* [Problem description]: Reproduce the records exactly, beginning with their first line and ending with the line that contains "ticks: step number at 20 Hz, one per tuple", and output nothing more.

(Data records)
● ● ● ● ● ● ●

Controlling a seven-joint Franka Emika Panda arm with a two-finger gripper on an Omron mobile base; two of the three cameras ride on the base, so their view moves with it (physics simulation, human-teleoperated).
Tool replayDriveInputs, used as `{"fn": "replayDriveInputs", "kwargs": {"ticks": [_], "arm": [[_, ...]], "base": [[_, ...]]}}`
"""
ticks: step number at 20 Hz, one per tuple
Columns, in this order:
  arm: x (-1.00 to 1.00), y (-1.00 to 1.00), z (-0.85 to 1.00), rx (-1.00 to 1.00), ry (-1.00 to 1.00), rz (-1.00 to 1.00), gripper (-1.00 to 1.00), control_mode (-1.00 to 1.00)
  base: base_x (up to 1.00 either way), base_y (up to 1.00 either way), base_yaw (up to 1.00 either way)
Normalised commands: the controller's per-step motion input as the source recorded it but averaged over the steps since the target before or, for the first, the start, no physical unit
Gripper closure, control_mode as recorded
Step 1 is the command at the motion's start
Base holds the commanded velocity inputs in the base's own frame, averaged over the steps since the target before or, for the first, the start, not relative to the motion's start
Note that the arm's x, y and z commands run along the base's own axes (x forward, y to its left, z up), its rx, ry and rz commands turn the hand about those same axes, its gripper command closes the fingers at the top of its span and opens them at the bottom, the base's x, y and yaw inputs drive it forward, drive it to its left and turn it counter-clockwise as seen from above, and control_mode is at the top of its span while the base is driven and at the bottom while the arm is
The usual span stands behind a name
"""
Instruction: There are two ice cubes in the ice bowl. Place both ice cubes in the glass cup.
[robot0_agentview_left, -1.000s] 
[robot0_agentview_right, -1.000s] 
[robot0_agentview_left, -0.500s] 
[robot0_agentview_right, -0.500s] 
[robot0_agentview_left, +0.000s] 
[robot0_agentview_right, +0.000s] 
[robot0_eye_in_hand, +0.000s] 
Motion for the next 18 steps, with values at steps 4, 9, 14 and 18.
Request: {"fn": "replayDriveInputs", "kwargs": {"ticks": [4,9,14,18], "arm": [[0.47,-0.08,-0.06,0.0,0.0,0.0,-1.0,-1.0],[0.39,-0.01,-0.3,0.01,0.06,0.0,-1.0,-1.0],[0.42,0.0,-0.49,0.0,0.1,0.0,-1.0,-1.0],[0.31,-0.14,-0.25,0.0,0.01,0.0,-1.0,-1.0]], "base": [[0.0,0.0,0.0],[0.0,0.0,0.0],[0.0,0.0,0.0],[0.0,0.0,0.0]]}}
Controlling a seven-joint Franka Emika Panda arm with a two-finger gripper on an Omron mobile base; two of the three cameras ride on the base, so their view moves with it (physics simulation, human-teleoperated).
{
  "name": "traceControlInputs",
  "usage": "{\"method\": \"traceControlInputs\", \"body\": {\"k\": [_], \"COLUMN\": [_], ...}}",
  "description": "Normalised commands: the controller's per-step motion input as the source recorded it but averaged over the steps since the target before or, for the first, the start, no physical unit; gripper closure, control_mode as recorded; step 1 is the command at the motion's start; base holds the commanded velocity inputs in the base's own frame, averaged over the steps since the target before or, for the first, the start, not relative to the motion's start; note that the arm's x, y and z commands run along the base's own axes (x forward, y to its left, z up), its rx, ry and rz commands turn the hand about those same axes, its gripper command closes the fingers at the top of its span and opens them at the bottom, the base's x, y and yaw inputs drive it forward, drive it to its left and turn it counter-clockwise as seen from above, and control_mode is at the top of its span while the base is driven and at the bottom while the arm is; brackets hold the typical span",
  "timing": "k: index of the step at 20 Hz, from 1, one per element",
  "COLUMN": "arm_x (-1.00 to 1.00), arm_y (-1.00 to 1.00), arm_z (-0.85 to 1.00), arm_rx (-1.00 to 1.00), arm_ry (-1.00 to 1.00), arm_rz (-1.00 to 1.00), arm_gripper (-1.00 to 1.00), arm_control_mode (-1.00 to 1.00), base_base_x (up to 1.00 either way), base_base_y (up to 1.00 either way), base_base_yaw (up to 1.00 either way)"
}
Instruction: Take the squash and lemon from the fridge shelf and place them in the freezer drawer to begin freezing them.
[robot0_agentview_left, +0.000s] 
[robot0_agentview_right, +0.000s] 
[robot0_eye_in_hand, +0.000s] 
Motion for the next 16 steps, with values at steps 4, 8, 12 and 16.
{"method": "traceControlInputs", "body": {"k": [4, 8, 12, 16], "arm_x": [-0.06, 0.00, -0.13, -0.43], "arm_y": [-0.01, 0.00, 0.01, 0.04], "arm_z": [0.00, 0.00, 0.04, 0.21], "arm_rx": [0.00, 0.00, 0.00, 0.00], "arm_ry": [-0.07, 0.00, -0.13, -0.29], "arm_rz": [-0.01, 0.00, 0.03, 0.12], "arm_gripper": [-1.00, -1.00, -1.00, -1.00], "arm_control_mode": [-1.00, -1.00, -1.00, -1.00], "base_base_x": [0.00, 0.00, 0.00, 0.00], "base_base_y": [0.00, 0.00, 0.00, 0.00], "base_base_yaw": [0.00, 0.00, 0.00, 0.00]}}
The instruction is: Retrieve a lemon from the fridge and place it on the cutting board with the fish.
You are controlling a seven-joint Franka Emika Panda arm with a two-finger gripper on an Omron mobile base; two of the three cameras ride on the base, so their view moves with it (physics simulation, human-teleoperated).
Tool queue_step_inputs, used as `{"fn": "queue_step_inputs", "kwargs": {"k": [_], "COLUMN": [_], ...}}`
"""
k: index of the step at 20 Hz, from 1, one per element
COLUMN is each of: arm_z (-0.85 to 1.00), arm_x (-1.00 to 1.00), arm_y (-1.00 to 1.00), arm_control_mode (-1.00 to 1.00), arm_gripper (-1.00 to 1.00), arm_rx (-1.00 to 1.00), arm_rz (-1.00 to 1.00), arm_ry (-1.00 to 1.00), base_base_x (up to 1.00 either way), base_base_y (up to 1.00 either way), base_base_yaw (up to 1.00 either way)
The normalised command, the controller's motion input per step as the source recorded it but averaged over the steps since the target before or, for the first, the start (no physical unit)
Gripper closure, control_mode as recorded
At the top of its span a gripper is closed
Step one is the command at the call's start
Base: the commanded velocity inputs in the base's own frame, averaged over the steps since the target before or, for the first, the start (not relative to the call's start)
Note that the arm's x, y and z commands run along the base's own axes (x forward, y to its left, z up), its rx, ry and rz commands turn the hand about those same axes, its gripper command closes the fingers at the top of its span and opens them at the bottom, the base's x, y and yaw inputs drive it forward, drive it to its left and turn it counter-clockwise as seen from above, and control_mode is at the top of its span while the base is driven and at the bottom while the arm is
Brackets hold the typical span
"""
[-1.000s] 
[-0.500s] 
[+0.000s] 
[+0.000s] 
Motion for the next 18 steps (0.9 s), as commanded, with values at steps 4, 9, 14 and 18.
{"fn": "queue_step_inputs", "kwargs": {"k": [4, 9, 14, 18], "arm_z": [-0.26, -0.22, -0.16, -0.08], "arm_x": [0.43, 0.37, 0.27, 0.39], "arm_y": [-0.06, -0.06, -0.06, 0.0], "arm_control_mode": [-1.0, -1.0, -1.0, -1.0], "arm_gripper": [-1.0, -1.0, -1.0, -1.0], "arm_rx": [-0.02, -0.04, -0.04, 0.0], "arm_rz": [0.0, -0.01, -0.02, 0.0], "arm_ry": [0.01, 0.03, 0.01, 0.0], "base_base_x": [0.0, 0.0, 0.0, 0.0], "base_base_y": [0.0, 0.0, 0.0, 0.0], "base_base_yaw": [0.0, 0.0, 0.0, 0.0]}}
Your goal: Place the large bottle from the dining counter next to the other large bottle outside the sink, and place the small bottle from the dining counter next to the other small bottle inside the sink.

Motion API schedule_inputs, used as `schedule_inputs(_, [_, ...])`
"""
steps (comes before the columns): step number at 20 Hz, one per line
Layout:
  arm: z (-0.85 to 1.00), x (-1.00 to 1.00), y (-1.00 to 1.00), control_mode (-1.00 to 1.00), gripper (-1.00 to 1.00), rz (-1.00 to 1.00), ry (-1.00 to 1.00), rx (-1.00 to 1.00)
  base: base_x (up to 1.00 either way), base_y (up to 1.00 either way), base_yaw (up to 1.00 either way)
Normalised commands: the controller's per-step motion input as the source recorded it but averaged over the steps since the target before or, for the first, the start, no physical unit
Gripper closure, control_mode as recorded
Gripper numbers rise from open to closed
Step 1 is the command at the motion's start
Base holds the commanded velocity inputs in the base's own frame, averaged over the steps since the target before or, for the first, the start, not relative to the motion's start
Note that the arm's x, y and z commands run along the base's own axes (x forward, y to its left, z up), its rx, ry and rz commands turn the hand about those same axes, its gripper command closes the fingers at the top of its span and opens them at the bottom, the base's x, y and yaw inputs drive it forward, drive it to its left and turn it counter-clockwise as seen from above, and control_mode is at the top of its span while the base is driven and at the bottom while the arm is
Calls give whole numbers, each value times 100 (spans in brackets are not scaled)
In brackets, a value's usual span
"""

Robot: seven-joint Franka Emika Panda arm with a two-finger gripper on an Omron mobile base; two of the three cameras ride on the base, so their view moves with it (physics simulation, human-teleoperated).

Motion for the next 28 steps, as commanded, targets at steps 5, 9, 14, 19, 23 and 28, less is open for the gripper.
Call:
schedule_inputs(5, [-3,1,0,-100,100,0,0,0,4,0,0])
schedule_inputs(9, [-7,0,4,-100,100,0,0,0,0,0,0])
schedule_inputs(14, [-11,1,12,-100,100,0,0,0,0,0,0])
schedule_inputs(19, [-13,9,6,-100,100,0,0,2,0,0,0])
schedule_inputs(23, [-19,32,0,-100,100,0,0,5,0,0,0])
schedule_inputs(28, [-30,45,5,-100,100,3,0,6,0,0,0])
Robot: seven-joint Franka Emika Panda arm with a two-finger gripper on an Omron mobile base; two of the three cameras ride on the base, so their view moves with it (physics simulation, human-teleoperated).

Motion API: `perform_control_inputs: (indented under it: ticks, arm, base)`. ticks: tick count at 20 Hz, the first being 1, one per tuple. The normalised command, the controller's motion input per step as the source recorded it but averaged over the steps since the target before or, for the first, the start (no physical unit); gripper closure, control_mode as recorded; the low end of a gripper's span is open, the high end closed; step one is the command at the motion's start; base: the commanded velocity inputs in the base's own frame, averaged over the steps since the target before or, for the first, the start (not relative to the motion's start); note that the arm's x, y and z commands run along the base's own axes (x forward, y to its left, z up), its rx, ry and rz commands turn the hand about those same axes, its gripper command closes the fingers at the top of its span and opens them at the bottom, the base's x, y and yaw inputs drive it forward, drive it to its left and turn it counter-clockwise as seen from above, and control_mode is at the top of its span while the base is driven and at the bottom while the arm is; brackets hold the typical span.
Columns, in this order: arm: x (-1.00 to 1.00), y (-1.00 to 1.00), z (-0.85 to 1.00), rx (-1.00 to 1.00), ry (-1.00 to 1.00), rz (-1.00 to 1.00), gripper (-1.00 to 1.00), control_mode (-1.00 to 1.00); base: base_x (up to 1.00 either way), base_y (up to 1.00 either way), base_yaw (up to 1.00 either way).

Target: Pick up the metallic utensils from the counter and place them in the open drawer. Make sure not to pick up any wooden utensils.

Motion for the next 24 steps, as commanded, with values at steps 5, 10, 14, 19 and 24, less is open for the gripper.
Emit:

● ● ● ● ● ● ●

* [Response to the task]:
Controlling a seven-joint Franka Emika Panda arm with a two-finger gripper on an Omron mobile base; two of the three cameras ride on the base, so their view moves with it (physics simulation, human-teleoperated).
Tool replayDriveInputs, used as `{"fn": "replayDriveInputs", "kwargs": {"ticks": [_], "arm": [[_, ...]], "base": [[_, ...]]}}`
"""
ticks: step number at 20 Hz, one per tuple

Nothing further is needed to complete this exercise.